На это он свирепо посмотрел, как бы говоря: Не для тебя.
— Она выставляет напоказ свои чары — все, которыми обладает. Нет, Майетт никогда не была подходящей парой. Она неуравновешенна. Она стала преследовать меня, затевая драки с любой женщиной, на которую я случайно взглянул. Мой отец даже думал, что она, возможно, была той, кто подменил противоядия.
— Держу пари, ты подыграл, — сказал я (его проблемы с женщинами сильно раздражали). — Ты, вероятно, мог бы даже обвинить ее в этом преступлении, хотя совершил его сам.
— Я бы сделал это, — сказал он без колебаний, — если бы решил, что это на благо клана.
— Если бы ты был моего размера, я бы подрался с тобой, здесь & сейчас, — сказал я. — Такое поведение невозможно простить. Сегодня ты занимаешься с ней любовью, а завтра — уничтожаешь.
— Невозможно простить? — Знакомый, воинственный блеск вернулся в его глаза. — Игра не окончена, Фиффенгурт. У тебя в руках обе жемчужины. Ты должен открыть мне секрет, соответствующий моему собственному. Не говори! Я знаю, что хотел бы узнать.
Он пересек комнату с инструментами и одним быстрым движением вскочил на козлы для пиления, так что наши глаза оказались на одном уровне:
— Вот что я хотел бы узнать, Фиффенгурт: можешь ли ты выбирать между жизнью и смертью?
— Что, во имя Ям, это означает?
— Мы не можем оставить всех заложников в живых.
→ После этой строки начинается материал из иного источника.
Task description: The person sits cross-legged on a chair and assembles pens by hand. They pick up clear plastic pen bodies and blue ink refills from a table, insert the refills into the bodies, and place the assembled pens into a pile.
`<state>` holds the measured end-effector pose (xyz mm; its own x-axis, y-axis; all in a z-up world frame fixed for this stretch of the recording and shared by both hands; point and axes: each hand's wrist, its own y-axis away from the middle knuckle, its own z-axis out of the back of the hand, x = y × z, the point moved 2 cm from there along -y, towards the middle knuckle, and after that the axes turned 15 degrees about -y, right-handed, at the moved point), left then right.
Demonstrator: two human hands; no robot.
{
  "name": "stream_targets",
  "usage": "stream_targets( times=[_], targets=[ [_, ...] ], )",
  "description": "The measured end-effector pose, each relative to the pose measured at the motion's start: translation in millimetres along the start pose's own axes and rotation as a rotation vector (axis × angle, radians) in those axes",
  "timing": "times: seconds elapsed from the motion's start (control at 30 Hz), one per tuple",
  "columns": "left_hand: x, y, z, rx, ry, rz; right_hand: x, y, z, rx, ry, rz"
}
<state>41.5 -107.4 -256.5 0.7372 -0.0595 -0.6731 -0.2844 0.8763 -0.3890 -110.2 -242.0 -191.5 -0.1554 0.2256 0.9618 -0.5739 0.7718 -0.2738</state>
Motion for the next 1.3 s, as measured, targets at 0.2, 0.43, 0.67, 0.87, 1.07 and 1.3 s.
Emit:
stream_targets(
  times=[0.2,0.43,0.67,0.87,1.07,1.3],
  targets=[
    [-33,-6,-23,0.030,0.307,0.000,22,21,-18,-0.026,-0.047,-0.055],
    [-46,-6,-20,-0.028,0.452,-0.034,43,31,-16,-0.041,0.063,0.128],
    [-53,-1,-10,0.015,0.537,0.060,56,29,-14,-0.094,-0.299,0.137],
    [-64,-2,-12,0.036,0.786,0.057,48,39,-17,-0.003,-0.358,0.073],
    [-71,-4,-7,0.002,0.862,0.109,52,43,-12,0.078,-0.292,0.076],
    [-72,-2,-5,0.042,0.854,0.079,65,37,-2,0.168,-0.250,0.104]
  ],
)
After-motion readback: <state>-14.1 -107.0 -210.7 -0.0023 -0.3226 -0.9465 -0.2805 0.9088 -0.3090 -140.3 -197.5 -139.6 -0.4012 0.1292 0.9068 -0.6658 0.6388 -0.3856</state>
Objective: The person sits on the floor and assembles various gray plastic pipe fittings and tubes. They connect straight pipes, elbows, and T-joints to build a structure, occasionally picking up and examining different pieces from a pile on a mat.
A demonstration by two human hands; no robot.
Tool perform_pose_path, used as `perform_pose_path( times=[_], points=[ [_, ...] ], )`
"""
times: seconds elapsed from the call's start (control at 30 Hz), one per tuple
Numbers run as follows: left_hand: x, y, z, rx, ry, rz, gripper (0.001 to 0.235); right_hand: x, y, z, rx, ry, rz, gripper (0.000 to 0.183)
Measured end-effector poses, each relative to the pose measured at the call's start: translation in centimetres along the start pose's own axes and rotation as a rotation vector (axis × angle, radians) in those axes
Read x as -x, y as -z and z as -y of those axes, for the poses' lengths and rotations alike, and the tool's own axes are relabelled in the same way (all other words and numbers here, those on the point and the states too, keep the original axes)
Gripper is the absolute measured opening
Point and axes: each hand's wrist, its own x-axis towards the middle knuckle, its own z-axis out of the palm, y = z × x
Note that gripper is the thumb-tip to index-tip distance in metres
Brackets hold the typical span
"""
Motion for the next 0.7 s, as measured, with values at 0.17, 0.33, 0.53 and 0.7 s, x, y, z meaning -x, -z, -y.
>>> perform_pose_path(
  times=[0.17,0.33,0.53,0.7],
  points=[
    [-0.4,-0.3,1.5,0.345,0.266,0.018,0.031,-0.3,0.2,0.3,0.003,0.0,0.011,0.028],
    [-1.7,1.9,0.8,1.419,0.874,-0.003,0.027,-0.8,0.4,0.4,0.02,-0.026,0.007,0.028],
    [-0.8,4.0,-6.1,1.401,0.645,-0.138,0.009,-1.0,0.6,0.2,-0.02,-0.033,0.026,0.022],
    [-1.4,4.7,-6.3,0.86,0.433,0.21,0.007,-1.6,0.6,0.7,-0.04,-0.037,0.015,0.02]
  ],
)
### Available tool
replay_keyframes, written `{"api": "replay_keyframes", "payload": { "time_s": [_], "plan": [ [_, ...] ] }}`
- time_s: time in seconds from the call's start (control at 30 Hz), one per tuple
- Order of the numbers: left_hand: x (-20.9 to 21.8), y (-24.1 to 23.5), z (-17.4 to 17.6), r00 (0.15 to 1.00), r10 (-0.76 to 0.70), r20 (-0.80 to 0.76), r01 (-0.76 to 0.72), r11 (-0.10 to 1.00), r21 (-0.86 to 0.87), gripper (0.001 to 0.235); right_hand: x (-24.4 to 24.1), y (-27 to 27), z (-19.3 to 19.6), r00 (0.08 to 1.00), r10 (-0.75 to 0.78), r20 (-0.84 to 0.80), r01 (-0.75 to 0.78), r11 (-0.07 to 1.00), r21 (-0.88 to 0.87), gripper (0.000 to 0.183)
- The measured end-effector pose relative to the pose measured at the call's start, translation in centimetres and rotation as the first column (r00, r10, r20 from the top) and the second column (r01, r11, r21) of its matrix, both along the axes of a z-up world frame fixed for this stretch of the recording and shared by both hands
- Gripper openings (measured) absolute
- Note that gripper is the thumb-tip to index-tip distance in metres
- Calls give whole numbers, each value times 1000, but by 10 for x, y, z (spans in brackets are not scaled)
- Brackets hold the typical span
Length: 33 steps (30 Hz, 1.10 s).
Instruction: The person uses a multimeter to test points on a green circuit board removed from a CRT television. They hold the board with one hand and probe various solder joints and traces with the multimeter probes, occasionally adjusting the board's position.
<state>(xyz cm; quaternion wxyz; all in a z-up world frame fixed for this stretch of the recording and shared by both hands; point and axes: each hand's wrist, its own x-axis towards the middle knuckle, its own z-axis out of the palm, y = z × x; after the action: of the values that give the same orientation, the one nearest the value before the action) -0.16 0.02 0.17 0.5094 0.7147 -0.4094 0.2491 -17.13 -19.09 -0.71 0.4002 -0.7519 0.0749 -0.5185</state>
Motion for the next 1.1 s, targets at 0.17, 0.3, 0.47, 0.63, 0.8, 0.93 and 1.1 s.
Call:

Некоторые умрут. В конце концов, все они умрут, если останутся в средней рубке. Но я готов освободить сегодня вечером еще двоих. Не мастера-шпиона или его протеже Дасту: они просто слишком опасны. И не ведьму. Даже если она не мать Роуза, он ее любит. Это делает ее слишком ценной, чтобы выпускать, особенно сейчас, когда сам Роуз гуляет на свободе.
Еще двое. Выбирай, и я пошлю солдат Рассвета доставить противоядие этим вечером — мой последний поступок в качестве командира. Но ты должен решить, кого следует спасти. Доктора Чедфеллоу, конечно? Или, может быть, двух главарей банд, при условии, что они поклянутся в перемирии? Или Элкстема, мастера парусов, человека, чья рука на штурвале уже не раз спасала корабль? Или оставшегося смолбоя, Сару́, который мог бы прожить еще много лет?
Я не мог поверить своим ушам.
— Ты свинья, — сказал я.
— Конечно, икшель никогда бы не выбрал смолбоя, — продолжал он. — Вопрос о том, кто больше всего заслуживает жизни, никогда не занимает наши мысли так глубоко, как вопрос о том, кто наиболее полезен. Если вы посмотрите на вещи с нашей точки зрения, то, возможно, лучше всего освободить пару солдат. Их возвращение улучшило бы моральный дух всего батальона.
— Можешь прыгнуть с этих утесов, — сказал я. — Я не принимаю подобных решений.
— Ты этого не делаешь, потому что тебе не приходилось, — сказал он. — Назови их, Фиффенгурт. Иначе я вообще никого не освобожу.
Я швырнул ему обе жемчужины:
— Ни за что. Вы — монстры, которые их забрали, в первую очередь.
— Роуз убил бы нас, если бы я этого не сделал. Теперь я готов уменьшить наше преимущество, а ты даже не будешь выбирать?